Vector Data Optimization¶
Vector data optimization checklikst¶
In order to have high performance and stable serving the list below captures what we do want from vector data:
- Binary data, as usual storing data in a format which is not binary won’t help (size, poor compression, no seek, etc. etc.)
- No complex parsing of data structures: The more transformations we have to do during extraction (e.g. complex-feature) the slower serving will be.
- Fast extraction of a geographic subset
- Fast filtering on the most commonly used attributes, this is crucial for serving huge datasets with services like WMS and WFS where filtering is used extensively
Choosing a format¶
The first thing to evaluate when optimizing vector data is the native format used to store the data.
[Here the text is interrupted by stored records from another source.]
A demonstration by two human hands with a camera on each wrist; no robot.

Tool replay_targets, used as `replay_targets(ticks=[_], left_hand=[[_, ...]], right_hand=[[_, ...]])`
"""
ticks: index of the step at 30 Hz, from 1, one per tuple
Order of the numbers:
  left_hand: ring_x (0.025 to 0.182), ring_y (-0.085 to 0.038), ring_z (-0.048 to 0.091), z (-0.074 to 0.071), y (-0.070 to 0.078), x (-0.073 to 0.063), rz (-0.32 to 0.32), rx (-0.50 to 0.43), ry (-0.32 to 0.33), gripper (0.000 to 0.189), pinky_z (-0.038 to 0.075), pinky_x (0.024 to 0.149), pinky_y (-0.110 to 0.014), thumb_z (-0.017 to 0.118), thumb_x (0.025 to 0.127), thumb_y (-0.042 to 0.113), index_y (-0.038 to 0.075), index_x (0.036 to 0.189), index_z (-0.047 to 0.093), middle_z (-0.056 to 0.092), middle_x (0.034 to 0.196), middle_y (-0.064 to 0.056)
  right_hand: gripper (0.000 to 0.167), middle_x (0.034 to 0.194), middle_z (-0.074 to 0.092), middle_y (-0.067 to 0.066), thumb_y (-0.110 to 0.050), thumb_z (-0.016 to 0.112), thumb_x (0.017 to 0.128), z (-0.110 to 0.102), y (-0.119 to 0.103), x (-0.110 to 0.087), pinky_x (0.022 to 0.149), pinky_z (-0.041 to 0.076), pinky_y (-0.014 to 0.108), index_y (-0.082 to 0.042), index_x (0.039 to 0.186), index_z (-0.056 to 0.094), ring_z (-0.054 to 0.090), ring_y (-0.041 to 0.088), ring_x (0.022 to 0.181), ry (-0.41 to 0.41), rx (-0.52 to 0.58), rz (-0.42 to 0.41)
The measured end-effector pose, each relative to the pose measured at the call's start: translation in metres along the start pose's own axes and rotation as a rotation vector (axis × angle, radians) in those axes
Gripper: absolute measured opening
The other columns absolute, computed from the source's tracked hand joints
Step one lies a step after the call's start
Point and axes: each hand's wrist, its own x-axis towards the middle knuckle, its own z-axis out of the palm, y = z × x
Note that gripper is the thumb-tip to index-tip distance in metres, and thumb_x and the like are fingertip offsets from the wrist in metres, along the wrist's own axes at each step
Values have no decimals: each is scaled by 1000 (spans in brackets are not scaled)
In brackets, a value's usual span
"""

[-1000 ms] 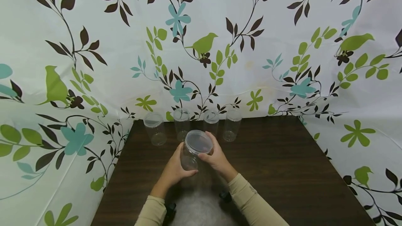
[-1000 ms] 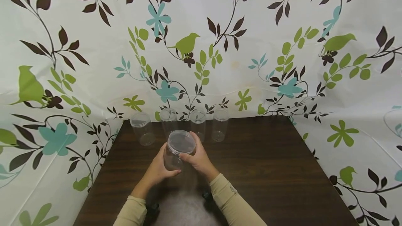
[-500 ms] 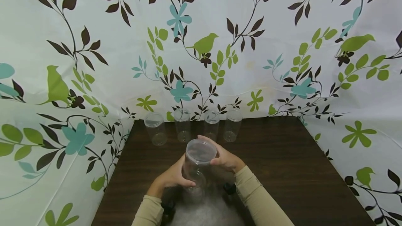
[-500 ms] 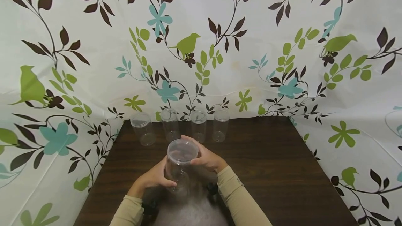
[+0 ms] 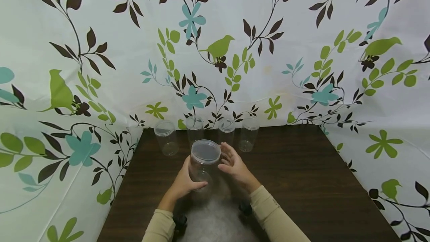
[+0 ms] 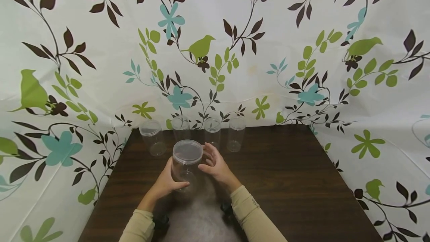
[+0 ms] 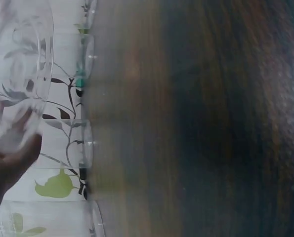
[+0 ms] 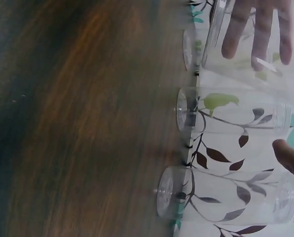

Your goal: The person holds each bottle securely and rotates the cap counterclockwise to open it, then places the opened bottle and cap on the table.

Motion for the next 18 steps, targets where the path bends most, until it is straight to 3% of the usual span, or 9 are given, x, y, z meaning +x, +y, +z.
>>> replay_targets(ticks=[3,6,10,14,18], left_hand=[[140,-37,41,2,-3,2,0,42,58,119,31,112,-59,96,66,12,4,157,21,39,155,-20],[140,-38,42,2,-5,2,11,83,67,120,33,111,-59,98,64,16,3,156,22,41,153,-21],[138,-37,44,3,-3,1,68,128,53,121,36,109,-59,99,62,19,2,155,23,43,151,-21],[135,-34,48,5,1,1,116,161,28,120,38,108,-58,99,60,17,4,154,25,47,149,-19],[136,-33,47,3,6,0,111,165,-40,121,37,109,-57,99,61,20,4,155,24,45,151,-18]], right_hand=[[100,161,25,28,-34,79,90,6,-2,-2,117,23,60,5,158,18,23,41,149,18,-76,20],[101,163,22,27,-36,78,91,12,-5,-2,117,22,60,6,158,15,20,41,150,11,-114,29],[104,164,19,26,-36,78,91,19,-7,1,118,26,50,5,159,11,22,37,151,22,-112,52],[110,160,27,26,-43,81,86,21,-9,4,111,38,40,3,159,13,36,39,144,34,-127,52],[108,153,37,24,-49,83,82,17,-9,6,101,46,43,-1,158,23,47,43,131,9,-152,23]])
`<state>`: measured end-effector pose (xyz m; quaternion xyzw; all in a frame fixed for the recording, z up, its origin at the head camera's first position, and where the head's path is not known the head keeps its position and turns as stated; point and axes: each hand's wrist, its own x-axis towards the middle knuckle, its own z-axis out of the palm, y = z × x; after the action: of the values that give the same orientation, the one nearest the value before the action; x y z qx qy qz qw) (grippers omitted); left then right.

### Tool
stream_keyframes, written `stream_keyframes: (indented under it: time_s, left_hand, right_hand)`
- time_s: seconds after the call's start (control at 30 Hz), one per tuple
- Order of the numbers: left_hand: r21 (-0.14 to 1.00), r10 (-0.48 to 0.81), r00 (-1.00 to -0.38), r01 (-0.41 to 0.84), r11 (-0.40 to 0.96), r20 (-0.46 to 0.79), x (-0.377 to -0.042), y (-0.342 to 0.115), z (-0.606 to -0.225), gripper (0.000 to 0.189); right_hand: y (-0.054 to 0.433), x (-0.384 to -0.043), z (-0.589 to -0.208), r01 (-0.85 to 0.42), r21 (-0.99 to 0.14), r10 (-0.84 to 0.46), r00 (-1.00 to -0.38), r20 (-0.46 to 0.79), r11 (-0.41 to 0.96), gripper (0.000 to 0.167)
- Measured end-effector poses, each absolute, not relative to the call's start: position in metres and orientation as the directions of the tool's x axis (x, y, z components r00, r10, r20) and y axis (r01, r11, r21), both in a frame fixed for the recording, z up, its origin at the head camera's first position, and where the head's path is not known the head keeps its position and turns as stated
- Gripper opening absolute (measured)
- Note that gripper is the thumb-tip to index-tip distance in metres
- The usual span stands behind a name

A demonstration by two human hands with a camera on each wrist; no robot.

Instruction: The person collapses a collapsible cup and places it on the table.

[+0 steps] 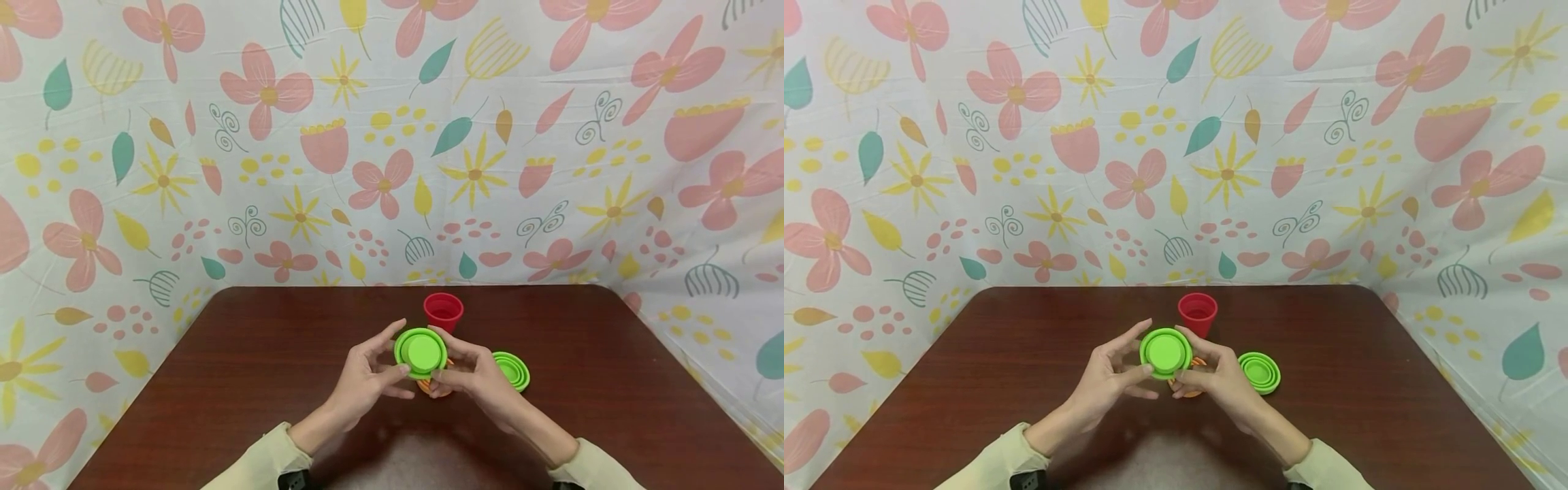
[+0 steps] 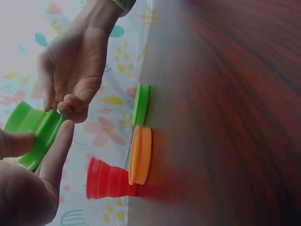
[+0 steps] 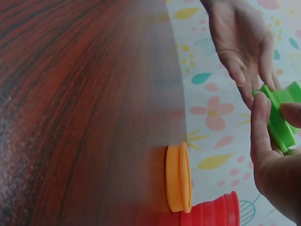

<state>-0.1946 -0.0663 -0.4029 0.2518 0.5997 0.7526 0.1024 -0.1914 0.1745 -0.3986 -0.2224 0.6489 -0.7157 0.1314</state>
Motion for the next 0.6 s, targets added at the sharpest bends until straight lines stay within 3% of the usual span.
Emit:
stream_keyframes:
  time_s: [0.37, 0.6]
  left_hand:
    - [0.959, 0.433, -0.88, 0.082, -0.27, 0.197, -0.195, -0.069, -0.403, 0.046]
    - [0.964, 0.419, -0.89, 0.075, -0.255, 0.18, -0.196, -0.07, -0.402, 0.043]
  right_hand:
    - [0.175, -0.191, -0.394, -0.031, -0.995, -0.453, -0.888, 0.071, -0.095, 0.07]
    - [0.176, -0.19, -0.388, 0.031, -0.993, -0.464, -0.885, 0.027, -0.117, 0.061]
A quick and dirty classification of the formats is performed here below:
Slow formats¶
- WFS
- GML
- DXF
Good formats, local and index-able¶
- Shapefile, directory of shapefiles; not good if you have heavy filtering on non spatial attributes
- SDE
- Spatial databases: PostGIS, Oracle Spatial, DB2, SQL server, MySQL
- SpatiaLite; although it cannot be shared safely in a clustered environment as multiple processes should not access the same SQLite file (especially on networked file systems).
DBMS Checklist¶
Well, it’s pretty clear from the above lists that on average the way to go for storing vector data is using a spatial DBMS due to many factors but primarily its rich support for complex native filters. A quick checklist for properly configuring a spatial DBMS is presented below:
Use connection pooling properly and consider using JNDI for sharing pools.
Validate connections (with proper pooling), better doing that in background but never trust a connection coming from the pool.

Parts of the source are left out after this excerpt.